His fever went down anyway. He slept for an hour or more without coughing. Then he grew hot again. By that time she had found the aspirin—they were in a kitchen drawer with such things as a screwdriver and some lightbulbs and a ball of twine—and she got a couple into him. Soon he had a violent coughing fit, but she didn’t think he threw them up. When he lay down she put her ear to his chest and listened to the wheezing. She had already looked for mustard to make a plaster with, but apparently there wasn’t any. She went downstairs again and heated some water and brought it in a basin. She tried to make him lean over it, tenting him with towels, so that he could breathe the steam.

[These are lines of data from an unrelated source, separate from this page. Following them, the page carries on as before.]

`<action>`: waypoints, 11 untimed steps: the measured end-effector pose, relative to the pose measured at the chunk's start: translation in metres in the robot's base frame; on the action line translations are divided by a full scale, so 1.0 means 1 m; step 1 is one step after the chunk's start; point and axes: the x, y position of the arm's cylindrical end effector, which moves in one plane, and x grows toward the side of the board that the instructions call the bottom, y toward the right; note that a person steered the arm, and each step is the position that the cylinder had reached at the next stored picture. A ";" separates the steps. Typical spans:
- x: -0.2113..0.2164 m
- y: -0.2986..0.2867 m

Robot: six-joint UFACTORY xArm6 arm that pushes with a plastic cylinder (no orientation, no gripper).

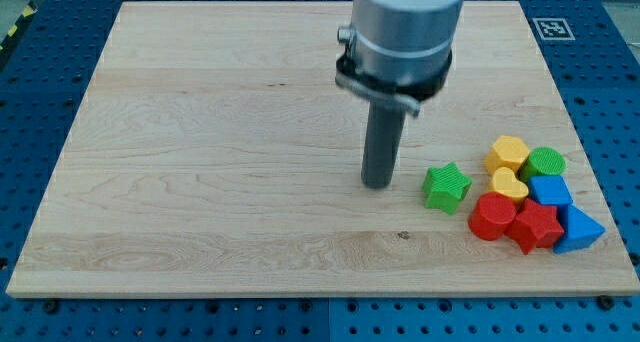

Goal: Push the blue triangle to the top right of the red star

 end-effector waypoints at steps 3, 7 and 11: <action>0.093 0.047; 0.091 0.187; 0.054 0.197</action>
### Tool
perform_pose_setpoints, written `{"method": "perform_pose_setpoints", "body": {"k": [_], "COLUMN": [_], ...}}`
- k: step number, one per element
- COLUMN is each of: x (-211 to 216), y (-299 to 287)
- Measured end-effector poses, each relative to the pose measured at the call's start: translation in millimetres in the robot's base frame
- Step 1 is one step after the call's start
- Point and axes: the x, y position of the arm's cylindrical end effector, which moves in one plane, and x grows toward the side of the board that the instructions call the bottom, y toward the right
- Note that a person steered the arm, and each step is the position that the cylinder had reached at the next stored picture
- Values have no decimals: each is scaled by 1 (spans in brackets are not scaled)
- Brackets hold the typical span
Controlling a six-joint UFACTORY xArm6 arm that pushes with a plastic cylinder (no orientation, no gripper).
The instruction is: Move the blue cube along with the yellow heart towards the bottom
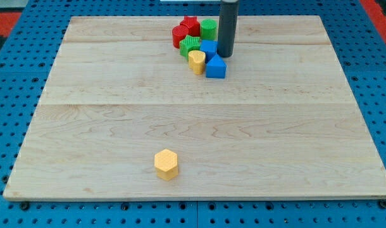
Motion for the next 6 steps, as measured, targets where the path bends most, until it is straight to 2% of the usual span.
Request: {"method": "perform_pose_setpoints", "body": {"k": [1, 2, 3, 4, 5, 6], "x": [-22, 24, 60, 85, 69, 16], "y": [-14, -51, -63, -102, -94, -85]}}
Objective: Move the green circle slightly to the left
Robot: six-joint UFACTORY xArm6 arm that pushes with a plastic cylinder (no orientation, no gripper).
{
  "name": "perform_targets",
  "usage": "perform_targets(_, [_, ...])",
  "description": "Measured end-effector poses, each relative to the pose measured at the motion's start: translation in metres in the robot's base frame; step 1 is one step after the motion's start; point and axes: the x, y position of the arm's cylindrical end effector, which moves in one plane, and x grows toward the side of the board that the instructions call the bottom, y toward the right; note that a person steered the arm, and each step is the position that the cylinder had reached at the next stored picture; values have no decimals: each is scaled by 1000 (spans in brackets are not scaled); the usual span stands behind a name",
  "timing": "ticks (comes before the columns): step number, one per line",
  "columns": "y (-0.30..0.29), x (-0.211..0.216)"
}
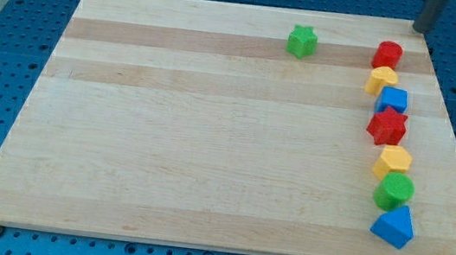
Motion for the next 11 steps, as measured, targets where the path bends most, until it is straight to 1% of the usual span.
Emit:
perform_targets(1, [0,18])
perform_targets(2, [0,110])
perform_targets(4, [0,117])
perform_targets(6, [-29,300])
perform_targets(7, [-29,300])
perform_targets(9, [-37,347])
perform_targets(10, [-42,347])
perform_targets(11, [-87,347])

He would cooperate only for a moment or so, but perhaps it helped—he hacked up quantities of phlegm.
His fever went down again and he slept more calmly. She dragged in an armchair she had found in one of the other rooms and she slept too, in snatches, waking and wondering where she was, then remembering and getting up and touching him—his fever seemed to be staying down—and tucking in the blanket. For her own cover she used the everlasting old tweed coat that she had Mrs. Willets to thank for.

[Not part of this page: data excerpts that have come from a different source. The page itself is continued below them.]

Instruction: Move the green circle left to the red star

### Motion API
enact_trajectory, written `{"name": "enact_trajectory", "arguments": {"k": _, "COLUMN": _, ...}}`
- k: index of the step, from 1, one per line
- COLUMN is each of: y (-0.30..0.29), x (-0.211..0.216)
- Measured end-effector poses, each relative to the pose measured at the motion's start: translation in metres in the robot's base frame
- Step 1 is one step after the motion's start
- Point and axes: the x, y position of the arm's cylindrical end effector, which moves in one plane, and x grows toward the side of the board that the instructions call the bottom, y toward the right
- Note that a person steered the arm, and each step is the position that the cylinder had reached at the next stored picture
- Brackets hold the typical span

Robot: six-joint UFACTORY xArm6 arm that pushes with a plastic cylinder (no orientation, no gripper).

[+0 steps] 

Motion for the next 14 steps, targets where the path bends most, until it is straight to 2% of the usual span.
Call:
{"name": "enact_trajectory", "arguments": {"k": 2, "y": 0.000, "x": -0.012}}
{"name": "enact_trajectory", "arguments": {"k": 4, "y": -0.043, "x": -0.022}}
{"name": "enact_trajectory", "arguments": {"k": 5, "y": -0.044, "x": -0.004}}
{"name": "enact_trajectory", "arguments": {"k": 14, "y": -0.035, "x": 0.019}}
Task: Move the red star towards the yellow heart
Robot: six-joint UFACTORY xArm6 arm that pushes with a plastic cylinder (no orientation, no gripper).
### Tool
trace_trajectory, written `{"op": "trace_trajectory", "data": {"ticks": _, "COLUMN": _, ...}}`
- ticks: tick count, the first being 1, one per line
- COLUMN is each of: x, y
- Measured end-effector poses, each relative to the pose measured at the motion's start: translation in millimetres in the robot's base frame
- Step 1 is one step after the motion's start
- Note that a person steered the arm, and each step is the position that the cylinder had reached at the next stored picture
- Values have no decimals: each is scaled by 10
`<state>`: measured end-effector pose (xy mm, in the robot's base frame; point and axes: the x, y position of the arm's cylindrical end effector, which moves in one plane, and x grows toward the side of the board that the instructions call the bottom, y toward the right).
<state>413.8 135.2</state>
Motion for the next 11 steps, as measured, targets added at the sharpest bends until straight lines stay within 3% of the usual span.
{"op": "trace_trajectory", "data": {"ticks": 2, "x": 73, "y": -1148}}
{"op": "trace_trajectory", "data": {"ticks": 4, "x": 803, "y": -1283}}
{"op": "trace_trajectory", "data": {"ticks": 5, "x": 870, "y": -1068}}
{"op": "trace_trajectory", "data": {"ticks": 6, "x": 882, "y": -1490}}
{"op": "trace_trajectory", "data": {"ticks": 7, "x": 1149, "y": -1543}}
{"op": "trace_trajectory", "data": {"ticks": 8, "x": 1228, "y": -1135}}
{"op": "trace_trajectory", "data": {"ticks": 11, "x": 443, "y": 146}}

He woke. It was full morning. “What are you doing here?” he said, in a hoarse, weak voice.
“I came yesterday,” she said. “I brought your furniture. It isn’t here yet, but it’s on its way. You were sick when I got here and you were sick most of the night. How do you feel now?”
He said, “Better,” and began to cough. She didn’t have to lift him, he sat up on his own, but she went to the bed and pounded his back. When he finished, he said, “Thank you.”

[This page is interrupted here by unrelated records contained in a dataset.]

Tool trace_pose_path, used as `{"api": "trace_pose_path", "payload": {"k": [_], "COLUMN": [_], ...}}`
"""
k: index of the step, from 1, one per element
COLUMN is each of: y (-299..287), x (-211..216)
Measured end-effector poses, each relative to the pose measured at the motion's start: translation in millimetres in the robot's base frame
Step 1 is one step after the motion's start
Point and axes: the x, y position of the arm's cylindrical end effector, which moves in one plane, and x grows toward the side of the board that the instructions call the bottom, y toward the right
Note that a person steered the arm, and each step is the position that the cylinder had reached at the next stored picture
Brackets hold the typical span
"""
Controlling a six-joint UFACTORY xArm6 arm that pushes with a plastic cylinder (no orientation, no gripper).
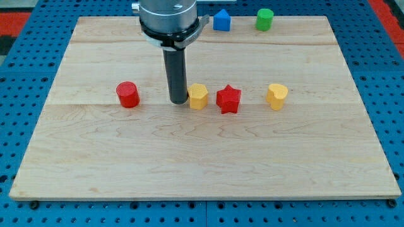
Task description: Move the yellow hexagon into the red star
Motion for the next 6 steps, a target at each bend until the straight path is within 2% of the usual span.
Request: {"api": "trace_pose_path", "payload": {"k": [1, 4, 6], "y": [-16.5, -8.5, 30.6], "x": [7.2, 10.2, -8.0]}}
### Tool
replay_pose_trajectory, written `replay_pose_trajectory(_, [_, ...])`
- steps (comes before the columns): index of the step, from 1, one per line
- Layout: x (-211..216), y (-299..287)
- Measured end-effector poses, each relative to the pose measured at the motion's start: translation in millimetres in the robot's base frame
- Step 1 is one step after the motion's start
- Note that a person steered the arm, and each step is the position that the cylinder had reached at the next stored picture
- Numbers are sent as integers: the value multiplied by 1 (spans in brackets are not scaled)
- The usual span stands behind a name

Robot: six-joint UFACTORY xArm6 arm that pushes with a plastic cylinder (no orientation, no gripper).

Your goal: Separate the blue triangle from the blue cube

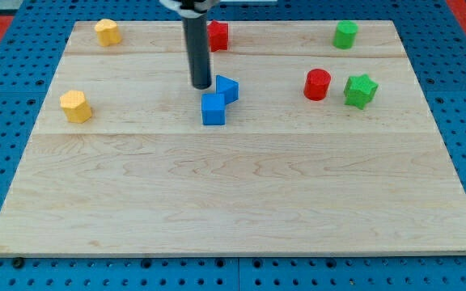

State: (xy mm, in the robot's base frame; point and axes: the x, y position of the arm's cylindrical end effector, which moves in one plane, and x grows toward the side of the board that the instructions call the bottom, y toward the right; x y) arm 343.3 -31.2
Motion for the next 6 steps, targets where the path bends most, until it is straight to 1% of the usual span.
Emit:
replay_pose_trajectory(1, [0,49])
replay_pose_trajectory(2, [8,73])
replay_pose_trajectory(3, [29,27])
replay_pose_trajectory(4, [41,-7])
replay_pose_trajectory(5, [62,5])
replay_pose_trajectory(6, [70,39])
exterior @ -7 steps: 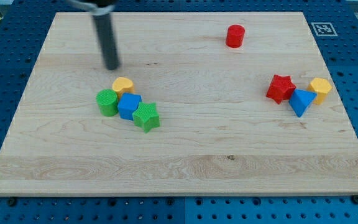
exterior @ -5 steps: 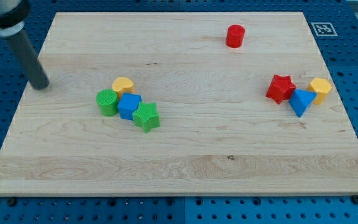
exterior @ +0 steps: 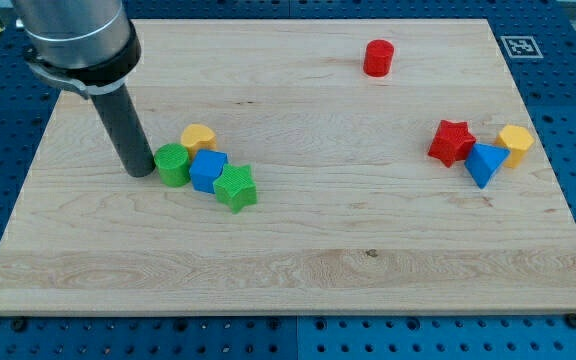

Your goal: Push the group of blocks slightly up and right

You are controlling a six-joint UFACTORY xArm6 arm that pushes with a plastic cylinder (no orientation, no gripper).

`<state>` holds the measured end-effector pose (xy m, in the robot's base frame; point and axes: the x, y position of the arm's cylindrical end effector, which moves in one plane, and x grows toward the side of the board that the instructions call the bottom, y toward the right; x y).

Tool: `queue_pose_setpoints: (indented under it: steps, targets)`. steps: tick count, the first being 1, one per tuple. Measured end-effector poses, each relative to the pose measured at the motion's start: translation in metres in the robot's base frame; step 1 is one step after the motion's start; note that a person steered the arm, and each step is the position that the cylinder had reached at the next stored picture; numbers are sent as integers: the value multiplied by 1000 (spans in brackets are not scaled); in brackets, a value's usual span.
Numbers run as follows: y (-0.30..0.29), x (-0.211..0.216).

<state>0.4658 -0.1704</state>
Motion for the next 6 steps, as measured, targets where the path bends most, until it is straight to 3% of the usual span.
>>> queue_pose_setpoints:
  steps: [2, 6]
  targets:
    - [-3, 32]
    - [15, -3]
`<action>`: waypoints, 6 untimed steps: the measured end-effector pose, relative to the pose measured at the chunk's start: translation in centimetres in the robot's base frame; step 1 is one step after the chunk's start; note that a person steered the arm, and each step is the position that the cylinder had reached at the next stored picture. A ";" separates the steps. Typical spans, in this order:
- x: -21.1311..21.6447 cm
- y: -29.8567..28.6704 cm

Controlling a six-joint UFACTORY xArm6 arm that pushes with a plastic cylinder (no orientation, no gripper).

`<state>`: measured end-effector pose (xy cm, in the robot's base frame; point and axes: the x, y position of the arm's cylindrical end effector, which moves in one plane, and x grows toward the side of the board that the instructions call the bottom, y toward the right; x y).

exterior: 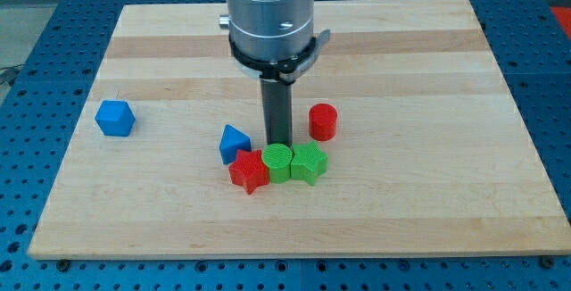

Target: Move the blue triangle diagonally to the bottom right side of the blue cube

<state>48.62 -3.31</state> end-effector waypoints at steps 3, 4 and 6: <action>-0.5 -8.7; -0.5 -9.6; -0.6 -3.8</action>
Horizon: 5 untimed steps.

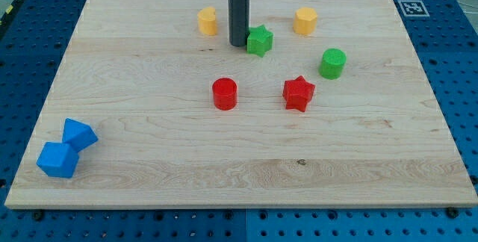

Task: Slide the yellow heart towards the top left corner

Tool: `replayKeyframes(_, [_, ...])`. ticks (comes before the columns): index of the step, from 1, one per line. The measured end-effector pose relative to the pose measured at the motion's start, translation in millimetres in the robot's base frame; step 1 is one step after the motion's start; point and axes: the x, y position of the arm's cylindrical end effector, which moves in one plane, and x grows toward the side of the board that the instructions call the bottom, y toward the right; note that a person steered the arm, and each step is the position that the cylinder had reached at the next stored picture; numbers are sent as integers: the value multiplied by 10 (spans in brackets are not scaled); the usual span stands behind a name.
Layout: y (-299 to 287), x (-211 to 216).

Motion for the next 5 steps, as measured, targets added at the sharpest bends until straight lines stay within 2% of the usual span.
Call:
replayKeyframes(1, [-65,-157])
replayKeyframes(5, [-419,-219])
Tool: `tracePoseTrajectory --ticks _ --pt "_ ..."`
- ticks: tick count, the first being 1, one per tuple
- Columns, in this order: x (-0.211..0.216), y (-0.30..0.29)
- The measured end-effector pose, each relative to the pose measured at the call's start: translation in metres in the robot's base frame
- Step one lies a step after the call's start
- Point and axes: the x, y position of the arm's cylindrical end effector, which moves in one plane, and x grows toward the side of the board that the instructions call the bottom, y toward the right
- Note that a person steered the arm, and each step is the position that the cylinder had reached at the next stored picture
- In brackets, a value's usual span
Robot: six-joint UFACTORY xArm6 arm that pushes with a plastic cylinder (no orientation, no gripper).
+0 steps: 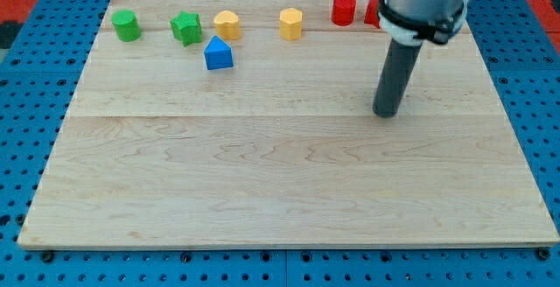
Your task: Place the blue cube below the red star
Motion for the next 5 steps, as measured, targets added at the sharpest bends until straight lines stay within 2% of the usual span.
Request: tracePoseTrajectory --ticks 1,2,3,4,5 --pt "-0.05 0.015" --pt "0.009 0.017" --pt "-0.016 0.042" --pt "-0.056 0.039" --pt "-0.089 0.005"
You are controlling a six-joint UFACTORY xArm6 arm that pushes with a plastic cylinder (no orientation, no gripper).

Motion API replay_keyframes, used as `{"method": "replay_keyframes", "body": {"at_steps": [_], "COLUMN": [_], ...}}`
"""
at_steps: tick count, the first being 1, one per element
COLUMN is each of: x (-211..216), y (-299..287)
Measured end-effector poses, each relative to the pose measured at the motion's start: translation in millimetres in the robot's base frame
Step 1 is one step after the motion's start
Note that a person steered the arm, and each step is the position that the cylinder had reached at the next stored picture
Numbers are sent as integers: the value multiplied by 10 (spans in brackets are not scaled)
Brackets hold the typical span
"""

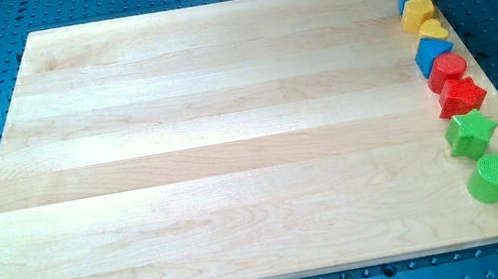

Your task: Move the red blocks towards the center of the board

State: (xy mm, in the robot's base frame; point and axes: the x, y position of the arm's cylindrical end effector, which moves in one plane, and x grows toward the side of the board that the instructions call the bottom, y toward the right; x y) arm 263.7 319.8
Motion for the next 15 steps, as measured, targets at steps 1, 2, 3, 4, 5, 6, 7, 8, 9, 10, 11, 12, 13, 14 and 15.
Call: {"method": "replay_keyframes", "body": {"at_steps": [1,2,3,4,5,6,7,8,9,10,11,12,13,14,15], "x": [376,781,1487,1870,1870,1746,1643,1636,1634,1634,1634,1634,1634,1633,1633], "y": [249,256,253,150,-7,-7,-274,-333,-333,-333,-448,-615,-831,-1319,-1890]}}
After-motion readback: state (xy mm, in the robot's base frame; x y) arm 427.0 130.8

His skin now felt as cool as her own. And smooth—no rough moles, no fat on him. She could feel his ribs. He was like a delicate, stricken boy. He smelled like corn.
“You swallowed the phlegm,” she said. “Don’t do that, it’s not good for you. Here’s the toilet paper, you have to spit it out.
You could get trouble with your kidneys, swallowing it.”
“I never knew that,” he said. “Could you find the coffee?”
The percolator was black on the inside. She washed it as well as she could and put the coffee on. Then she washed and tidied herself, wondering what kind of food she should give him. In the pantry there was a box of biscuit mix. At first she thought she would have to mix it with water, but she found a can of milk powder as well. When the coffee was ready she had a pan of biscuits in the oven.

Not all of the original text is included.